Whatever your age, there are a few things you can do to slow down the process:

1) Budget. Just like you purchase shoes, clothes, etc., decide that you will spend a little more on your physi­cal self than on your wardrobe (unless you have ‘egads’ of dollars). Consider this an investment, after all, if the shoe fits, it isn’t going to look good on a wrinkled hairy leg.

2) Start with the skin. A wrinkle or two is not bad, after all. it is part of the process, but if there is any area that is extremely creviced or does bother you, consider Botox, or any hyaluronic acid filler that will literally erase years. Book a meeting with a reputable physician.

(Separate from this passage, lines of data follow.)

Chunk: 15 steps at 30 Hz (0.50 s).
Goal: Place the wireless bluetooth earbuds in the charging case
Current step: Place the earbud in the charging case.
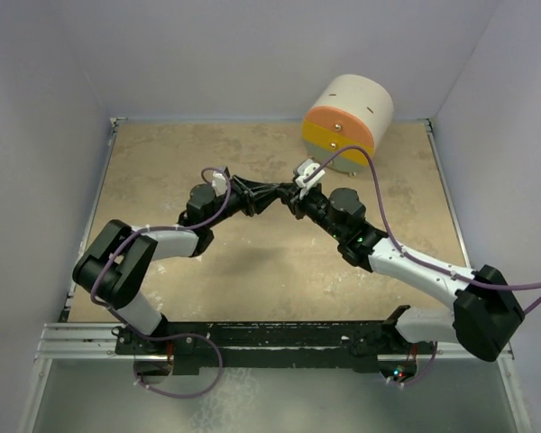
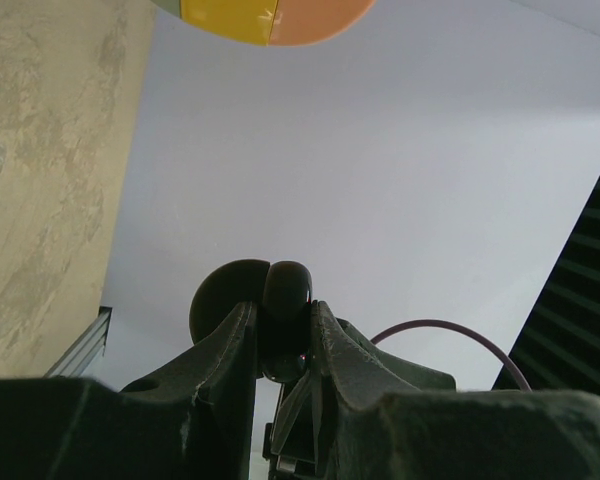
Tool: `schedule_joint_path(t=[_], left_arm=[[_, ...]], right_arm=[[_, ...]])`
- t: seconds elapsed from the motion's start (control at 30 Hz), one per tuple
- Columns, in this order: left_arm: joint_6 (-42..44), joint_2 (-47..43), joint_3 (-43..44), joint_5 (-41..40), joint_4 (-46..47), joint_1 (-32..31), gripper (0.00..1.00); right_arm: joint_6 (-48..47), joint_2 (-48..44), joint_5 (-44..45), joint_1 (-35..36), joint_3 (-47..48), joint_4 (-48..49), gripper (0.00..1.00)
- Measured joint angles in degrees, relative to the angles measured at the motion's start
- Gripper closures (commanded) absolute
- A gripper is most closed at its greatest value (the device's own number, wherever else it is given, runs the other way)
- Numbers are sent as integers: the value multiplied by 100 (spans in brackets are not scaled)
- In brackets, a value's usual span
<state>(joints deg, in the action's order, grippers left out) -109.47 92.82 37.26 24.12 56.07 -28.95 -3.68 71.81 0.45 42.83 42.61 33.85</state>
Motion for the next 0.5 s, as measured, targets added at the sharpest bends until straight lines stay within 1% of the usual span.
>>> schedule_joint_path(t=[0.5], left_arm=[[57,39,37,319,-55,4,100]], right_arm=[[-13,-133,-2,0,-87,-15,100]])
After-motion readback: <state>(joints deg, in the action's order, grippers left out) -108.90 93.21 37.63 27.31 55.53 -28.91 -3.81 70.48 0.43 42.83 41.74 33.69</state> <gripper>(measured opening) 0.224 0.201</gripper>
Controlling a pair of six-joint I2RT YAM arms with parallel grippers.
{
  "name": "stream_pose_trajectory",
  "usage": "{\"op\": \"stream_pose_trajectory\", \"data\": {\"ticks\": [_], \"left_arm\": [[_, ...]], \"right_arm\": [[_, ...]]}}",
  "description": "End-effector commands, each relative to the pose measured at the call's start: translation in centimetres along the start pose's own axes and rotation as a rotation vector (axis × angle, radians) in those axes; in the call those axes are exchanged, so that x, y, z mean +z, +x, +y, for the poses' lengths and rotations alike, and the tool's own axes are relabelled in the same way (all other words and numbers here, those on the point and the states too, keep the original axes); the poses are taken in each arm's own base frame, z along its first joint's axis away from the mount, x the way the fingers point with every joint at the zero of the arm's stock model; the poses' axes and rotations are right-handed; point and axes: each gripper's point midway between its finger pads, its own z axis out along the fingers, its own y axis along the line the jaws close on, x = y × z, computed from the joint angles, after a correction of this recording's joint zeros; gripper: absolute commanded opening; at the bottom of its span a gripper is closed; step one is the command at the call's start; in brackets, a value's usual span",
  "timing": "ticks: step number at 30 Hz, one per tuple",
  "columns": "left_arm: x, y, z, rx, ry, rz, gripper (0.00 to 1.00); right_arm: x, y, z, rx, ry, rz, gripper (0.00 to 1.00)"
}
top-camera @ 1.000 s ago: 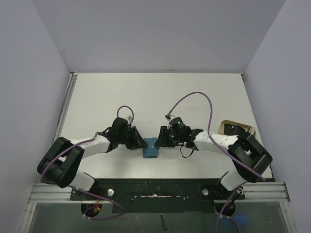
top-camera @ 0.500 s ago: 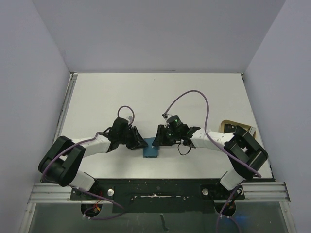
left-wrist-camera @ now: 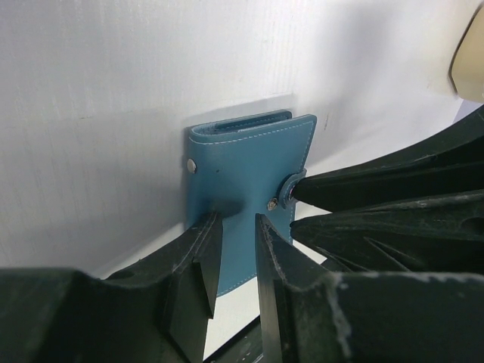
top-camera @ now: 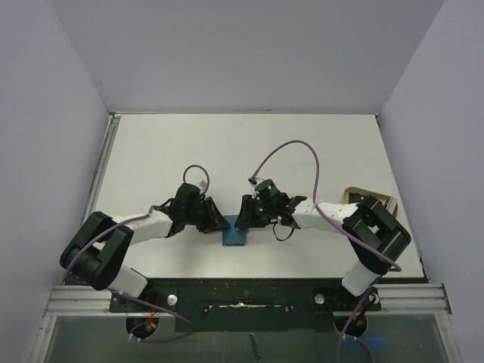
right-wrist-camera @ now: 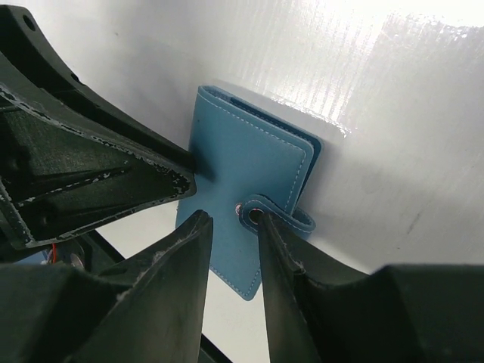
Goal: Put the credit cards into the card holder
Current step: Close the card holder at the center of the board.
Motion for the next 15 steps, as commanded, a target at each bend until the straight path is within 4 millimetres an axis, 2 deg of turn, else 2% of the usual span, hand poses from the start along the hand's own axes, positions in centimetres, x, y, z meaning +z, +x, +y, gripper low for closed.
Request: {"op": "stream_pose_trajectory", "data": {"ticks": [1, 8, 15], "left_arm": [[0.5, -0.2, -0.2, 0.024, -0.009, -0.009, 0.24], [0.6, 0.0, -0.1, 0.020, -0.010, -0.009, 0.24], [0.6, 0.1, 0.0, 0.017, -0.017, -0.009, 0.24]], "right_arm": [[0.2, -0.8, 1.9, -0.023, -0.045, -0.013, 0.32], [0.1, -0.8, 2.6, -0.023, -0.064, -0.006, 0.31], [-2.1, -2.3, 2.6, -0.040, -0.011, -0.068, 0.31]]}}
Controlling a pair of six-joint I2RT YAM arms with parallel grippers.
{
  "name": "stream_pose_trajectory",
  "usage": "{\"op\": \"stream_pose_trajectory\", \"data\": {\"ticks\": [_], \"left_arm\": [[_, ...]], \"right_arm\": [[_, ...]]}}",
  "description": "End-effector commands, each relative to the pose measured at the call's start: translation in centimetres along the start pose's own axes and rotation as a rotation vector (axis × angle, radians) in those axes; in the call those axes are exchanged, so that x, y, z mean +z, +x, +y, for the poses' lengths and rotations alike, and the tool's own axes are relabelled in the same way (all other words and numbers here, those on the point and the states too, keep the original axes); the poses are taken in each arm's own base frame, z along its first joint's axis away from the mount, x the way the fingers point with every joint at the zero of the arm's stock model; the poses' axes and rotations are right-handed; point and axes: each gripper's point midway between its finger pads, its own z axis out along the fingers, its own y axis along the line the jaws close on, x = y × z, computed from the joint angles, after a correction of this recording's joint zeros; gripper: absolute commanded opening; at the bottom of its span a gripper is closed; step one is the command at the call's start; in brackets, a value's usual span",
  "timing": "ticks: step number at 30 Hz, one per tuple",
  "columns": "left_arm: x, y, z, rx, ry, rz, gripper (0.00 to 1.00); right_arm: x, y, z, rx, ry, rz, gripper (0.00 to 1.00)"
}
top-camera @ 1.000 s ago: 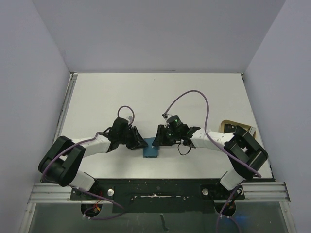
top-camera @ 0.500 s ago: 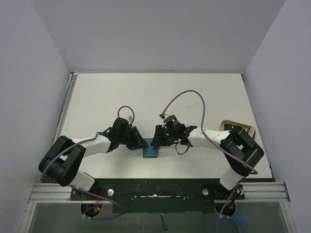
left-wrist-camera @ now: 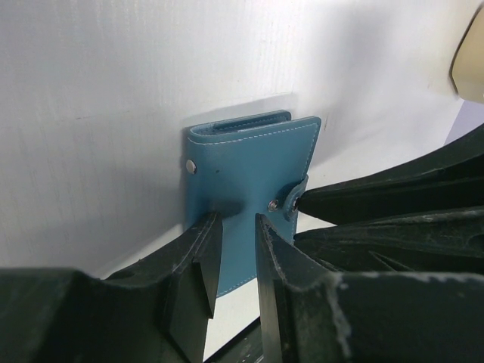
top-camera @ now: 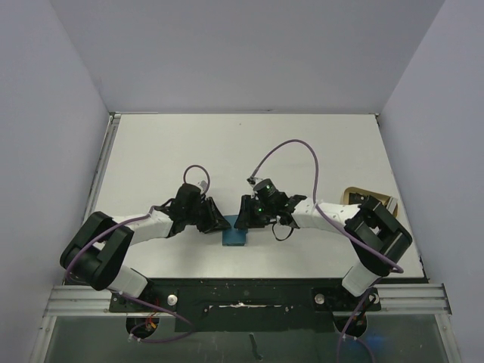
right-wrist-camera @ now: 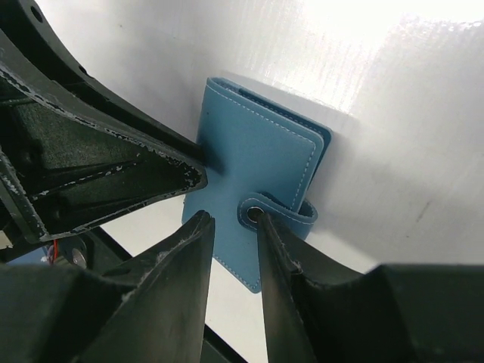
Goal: Put the credit cards into the card holder
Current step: Close the card holder at the center of the board.
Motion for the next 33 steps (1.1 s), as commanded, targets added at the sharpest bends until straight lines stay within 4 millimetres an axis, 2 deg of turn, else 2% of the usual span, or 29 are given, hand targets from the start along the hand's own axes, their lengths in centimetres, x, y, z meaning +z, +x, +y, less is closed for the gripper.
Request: {"op": "stream_pose_trajectory", "data": {"ticks": [1, 6, 18, 29, 33], "left_arm": [[0.5, 0.0, 0.0, 0.016, -0.015, -0.006, 0.24], [0.6, 0.1, 0.1, 0.015, -0.018, -0.005, 0.24], [0.7, 0.0, 0.0, 0.017, -0.023, -0.004, 0.24], [0.8, 0.3, -0.1, 0.016, -0.024, -0.004, 0.24], [0.8, 0.3, 0.0, 0.018, -0.027, -0.005, 0.24]], "right_arm": [[-1.9, -2.5, 1.7, -0.031, -0.005, -0.084, 0.30], [-2.0, -2.4, 0.8, -0.010, 0.016, -0.089, 0.28], [-0.1, -1.2, 0.3, 0.006, 0.004, -0.035, 0.27], [0.8, -0.3, 1.3, -0.001, -0.032, -0.002, 0.27], [0.8, -0.1, 1.0, 0.002, -0.021, -0.002, 0.27]]}}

3) Check for brown spots, and don’t forget the hands. Brown spots brought on by ageing or sun damage can be treated, usually best with new technology than with the majority of the creams offered over the counter. Some spots caused by things like Melasma are very common, often brought on by hormonal changes, and are very difficult to treat; however, there are treat­ments out there like Fraxel, that have been proven to minimize or even eliminate spots. Intense pulsed light can treat sun damage and works beautifully; it can cost a small fortune but is well worth the investment. I would caution that these treatments are best on certain skin types; seeking consultation before treatment by a reputable physician is strongly advised.

4) Look at your make up. If you are caking make up on to cover dark circles, you are actually only going to achieve a caking wrinkled look under your eyes. Treat the problem, don’t cover it. Check your colors as well, the darker red you use, the older you will look; unless you have youthful, porcelain skin, a more natural palette of colors will help you look younger.

5) Hair … can’t say enough about removing facial hair. This is not about anti-ageing; this is about creating a gestalt that is actually acceptable to viewers. Don’t do it for you, do it for those that look at you.